Wireshark · Ethereal-dev: Re: [Ethereal-dev] Symantec Enterprise Firewall & Checkpoint fw m onitor - dumps

[Pichlmaier Martin <martin.pichlmaier@xxxxxxxxxxx>]

Sorry for the diff, after I sent the mail I remembered I should have used diff -u ...

First of all: I didn't get the email, and as today is Tuesday I don't think
the mail is just delayed.

Thanks for including the code for code for seeing the Symantec interface, I just
tested the new source code with my Symantec traces and it worked perfectly!
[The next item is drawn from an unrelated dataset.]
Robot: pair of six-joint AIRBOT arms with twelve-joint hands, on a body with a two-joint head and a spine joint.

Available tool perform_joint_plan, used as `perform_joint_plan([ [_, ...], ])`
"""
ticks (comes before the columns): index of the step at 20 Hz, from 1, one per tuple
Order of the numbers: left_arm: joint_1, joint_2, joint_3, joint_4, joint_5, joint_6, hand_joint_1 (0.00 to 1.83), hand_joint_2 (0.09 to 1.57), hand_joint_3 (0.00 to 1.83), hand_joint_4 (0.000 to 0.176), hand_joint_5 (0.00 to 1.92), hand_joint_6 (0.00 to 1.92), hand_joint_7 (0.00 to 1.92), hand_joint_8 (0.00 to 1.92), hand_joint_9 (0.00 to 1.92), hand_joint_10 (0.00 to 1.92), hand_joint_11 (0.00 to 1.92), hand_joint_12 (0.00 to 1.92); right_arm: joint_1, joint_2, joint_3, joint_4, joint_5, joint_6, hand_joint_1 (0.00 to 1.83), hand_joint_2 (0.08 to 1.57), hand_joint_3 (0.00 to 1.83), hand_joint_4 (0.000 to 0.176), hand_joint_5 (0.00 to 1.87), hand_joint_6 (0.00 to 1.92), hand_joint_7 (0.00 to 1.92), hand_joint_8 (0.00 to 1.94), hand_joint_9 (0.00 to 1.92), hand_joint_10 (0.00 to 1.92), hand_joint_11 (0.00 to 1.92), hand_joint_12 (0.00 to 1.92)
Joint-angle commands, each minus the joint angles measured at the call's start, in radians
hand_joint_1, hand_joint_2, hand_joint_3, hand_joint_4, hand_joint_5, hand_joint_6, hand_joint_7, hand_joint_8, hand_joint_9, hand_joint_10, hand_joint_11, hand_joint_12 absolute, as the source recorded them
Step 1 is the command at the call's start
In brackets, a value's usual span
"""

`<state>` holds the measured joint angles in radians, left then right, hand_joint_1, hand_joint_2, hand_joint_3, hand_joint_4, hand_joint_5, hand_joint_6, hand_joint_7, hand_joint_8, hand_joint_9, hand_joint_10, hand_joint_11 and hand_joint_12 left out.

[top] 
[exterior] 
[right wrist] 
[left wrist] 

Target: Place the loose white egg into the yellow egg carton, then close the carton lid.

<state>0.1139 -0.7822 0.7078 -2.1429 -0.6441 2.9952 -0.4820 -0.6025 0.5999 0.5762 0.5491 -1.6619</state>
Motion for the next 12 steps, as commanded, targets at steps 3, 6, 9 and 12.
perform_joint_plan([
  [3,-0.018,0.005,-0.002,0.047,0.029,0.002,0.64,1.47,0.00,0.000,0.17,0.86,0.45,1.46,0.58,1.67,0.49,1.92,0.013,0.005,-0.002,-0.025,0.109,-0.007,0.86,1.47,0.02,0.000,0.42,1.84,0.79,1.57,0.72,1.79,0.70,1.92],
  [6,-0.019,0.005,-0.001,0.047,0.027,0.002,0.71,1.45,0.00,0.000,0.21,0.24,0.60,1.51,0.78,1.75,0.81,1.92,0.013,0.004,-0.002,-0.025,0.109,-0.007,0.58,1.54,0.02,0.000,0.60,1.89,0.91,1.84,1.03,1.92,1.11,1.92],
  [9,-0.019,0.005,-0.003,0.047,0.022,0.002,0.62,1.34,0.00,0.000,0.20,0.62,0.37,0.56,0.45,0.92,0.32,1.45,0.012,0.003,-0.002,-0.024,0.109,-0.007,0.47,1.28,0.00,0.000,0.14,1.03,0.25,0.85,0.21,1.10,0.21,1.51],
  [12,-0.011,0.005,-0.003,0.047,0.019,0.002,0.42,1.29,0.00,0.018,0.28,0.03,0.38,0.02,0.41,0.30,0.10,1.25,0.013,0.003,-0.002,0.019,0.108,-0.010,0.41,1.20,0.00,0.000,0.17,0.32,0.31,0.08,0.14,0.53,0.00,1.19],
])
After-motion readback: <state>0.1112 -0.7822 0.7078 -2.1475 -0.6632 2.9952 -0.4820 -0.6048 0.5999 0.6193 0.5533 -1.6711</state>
Checkpoint: I didn't analyze the original code very deely so I did not see that
the UUID check was "the other way round". Thank you for checking.
On my Nokias the long interface strings are exactly 10 chars and therefore not
null-terminated. With shorter interface strings (for example 6 chars) the rest
is filled with zeroes and therefore null-terminated.

with UUID/SUID:
The interface name is shortened to 6 bytes, followed by the UUID/SUUID.
In my example on interface eth-s2p1c0 I see in the trace
"6f 31 65 74 68 2d 73 32 00 00 82 fd"	"o1eth-s2".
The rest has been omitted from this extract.